*Action item*.
Give back all the entries below. Omit none of them.

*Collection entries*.
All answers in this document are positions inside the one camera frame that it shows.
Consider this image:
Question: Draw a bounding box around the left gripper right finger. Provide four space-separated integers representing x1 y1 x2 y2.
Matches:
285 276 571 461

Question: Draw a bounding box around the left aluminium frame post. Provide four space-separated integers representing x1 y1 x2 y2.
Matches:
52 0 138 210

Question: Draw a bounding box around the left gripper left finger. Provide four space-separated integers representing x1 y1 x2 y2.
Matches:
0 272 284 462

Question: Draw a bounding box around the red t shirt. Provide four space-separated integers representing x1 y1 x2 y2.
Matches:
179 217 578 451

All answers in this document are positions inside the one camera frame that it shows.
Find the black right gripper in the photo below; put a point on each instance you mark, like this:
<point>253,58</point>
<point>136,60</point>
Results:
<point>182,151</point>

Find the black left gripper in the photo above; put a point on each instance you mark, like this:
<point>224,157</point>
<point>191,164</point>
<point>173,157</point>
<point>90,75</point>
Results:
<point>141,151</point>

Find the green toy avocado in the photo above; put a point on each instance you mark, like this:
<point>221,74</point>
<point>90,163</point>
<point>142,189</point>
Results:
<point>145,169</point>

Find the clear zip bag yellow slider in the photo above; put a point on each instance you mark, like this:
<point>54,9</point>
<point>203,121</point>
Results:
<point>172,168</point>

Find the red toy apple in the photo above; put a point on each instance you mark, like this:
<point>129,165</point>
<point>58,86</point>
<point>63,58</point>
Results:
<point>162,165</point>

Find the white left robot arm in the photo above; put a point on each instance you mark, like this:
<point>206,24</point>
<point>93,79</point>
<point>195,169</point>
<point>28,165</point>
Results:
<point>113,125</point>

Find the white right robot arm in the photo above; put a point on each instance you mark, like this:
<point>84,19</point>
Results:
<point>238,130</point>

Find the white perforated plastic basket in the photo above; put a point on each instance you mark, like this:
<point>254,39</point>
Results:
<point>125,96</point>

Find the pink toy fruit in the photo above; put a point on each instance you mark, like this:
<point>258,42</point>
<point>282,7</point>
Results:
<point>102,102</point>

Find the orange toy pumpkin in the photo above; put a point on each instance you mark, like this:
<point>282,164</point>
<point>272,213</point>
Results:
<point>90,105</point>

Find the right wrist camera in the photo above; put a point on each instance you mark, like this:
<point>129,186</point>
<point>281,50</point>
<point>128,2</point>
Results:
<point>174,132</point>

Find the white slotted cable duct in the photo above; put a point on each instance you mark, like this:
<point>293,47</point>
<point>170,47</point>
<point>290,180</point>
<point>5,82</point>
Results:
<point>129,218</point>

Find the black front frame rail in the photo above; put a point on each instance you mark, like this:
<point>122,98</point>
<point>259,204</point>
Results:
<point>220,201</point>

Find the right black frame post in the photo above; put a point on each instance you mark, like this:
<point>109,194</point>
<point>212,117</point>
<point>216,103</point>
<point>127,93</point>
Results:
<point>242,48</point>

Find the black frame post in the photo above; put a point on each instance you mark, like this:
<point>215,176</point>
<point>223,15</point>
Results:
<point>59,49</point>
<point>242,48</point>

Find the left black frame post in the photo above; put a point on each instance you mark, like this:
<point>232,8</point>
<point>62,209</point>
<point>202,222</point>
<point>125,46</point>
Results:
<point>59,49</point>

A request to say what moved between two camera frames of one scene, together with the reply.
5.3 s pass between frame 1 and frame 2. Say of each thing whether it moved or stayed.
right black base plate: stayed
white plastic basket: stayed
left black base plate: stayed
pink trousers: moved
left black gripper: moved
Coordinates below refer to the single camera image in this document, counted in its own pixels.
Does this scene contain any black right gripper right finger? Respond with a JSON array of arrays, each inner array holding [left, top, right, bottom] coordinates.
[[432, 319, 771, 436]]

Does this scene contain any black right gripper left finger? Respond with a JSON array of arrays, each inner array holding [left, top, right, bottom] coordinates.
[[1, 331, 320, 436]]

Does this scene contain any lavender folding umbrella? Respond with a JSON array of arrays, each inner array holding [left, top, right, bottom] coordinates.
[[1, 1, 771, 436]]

*Result below*.
All answers in this document are positions inside the one camera frame that it shows.
Consider this image:
Question: Draw a bounding box around the left gripper right finger. Provide four space-separated integers representing x1 y1 x2 y2.
Matches:
285 276 571 461

Question: Draw a bounding box around the left aluminium frame post. Provide four space-separated integers representing x1 y1 x2 y2.
Matches:
52 0 138 210

Question: Draw a bounding box around the left gripper left finger. Provide four space-separated integers representing x1 y1 x2 y2.
Matches:
0 272 284 462

Question: Draw a bounding box around the red t shirt. Provide four space-separated integers representing x1 y1 x2 y2.
Matches:
179 217 578 451

All answers in this document are positions inside the one camera frame that it shows.
Find the black right gripper in the photo below; put a point on each instance you mark, like this:
<point>253,58</point>
<point>136,60</point>
Results:
<point>182,151</point>

Find the black left gripper in the photo above; put a point on each instance you mark, like this:
<point>224,157</point>
<point>191,164</point>
<point>173,157</point>
<point>90,75</point>
Results:
<point>141,151</point>

Find the green toy avocado in the photo above; put a point on each instance you mark, like this:
<point>221,74</point>
<point>90,163</point>
<point>142,189</point>
Results:
<point>145,169</point>

Find the clear zip bag yellow slider in the photo above; put a point on each instance you mark, like this:
<point>54,9</point>
<point>203,121</point>
Results:
<point>172,168</point>

Find the red toy apple in the photo above; put a point on each instance you mark, like this:
<point>129,165</point>
<point>58,86</point>
<point>63,58</point>
Results:
<point>162,165</point>

Find the white left robot arm in the photo above; put a point on each instance you mark, like this:
<point>206,24</point>
<point>93,79</point>
<point>195,169</point>
<point>28,165</point>
Results:
<point>113,125</point>

Find the white right robot arm in the photo above; put a point on each instance you mark, like this:
<point>84,19</point>
Results:
<point>238,130</point>

Find the white perforated plastic basket in the photo above; put a point on each instance you mark, like this:
<point>254,39</point>
Results:
<point>125,96</point>

Find the pink toy fruit in the photo above; put a point on each instance you mark, like this:
<point>258,42</point>
<point>282,7</point>
Results:
<point>102,102</point>

Find the orange toy pumpkin in the photo above; put a point on each instance you mark, like this:
<point>282,164</point>
<point>272,213</point>
Results:
<point>90,105</point>

Find the right wrist camera in the photo above; put a point on each instance you mark, like this:
<point>129,186</point>
<point>281,50</point>
<point>128,2</point>
Results:
<point>174,132</point>

Find the white slotted cable duct in the photo above; put a point on each instance you mark, like this:
<point>293,47</point>
<point>170,47</point>
<point>290,180</point>
<point>5,82</point>
Results:
<point>129,218</point>

Find the black front frame rail in the photo above; put a point on each instance you mark, like this:
<point>122,98</point>
<point>259,204</point>
Results:
<point>220,201</point>

Find the right black frame post in the photo above; put a point on each instance you mark, like this:
<point>109,194</point>
<point>212,117</point>
<point>216,103</point>
<point>127,93</point>
Results:
<point>242,48</point>

Find the black frame post in the photo above; put a point on each instance you mark, like this:
<point>215,176</point>
<point>223,15</point>
Results:
<point>59,49</point>
<point>242,48</point>

Find the left black frame post in the photo above; put a point on each instance you mark, like this:
<point>232,8</point>
<point>62,209</point>
<point>202,222</point>
<point>125,46</point>
Results:
<point>59,49</point>

A request to say what moved between two camera frames of one scene, together with the reply.
5.3 s pass between frame 1 and frame 2. Say of each thing whether it moved or stayed.
right black base plate: stayed
white plastic basket: stayed
left black base plate: stayed
pink trousers: moved
left black gripper: moved
Coordinates below refer to the single camera image in this document, counted in its own pixels.
Does this scene contain any black right gripper right finger? Respond with a JSON array of arrays, each inner array holding [left, top, right, bottom] coordinates.
[[432, 319, 771, 436]]

Does this scene contain any black right gripper left finger? Respond with a JSON array of arrays, each inner array holding [left, top, right, bottom] coordinates.
[[1, 331, 320, 436]]

Does this scene contain any lavender folding umbrella? Respond with a JSON array of arrays, each inner array holding [left, top, right, bottom] coordinates.
[[1, 1, 771, 436]]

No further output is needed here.